Report how many lines of the material contain the string "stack". Add nothing beyond the number.

━━━━━ DATA EXTRACT ━━━━━

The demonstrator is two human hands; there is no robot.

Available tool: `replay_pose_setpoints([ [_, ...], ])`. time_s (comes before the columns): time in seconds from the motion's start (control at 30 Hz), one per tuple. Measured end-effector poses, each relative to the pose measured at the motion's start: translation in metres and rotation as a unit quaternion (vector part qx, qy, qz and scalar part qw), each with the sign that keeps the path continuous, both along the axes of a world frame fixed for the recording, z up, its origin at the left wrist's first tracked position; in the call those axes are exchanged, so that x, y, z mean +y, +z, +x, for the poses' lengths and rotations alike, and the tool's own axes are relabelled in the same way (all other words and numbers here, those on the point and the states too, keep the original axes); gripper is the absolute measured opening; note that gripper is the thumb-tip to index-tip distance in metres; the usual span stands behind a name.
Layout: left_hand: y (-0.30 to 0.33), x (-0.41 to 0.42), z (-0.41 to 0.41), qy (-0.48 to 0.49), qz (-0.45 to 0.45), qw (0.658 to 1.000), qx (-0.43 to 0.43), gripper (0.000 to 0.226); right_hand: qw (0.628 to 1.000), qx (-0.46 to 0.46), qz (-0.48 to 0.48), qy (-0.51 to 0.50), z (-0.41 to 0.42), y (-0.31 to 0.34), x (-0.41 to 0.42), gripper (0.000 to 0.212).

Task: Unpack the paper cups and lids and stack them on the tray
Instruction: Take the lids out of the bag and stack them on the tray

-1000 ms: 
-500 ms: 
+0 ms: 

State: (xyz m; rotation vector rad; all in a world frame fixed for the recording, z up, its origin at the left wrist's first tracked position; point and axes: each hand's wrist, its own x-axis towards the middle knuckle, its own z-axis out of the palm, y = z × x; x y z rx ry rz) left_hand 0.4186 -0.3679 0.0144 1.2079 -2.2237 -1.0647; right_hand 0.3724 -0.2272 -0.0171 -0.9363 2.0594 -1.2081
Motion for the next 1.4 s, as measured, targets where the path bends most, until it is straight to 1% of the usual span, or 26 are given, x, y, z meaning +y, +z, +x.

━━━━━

→ **SOLUTION TO THE EXERCISE**: 2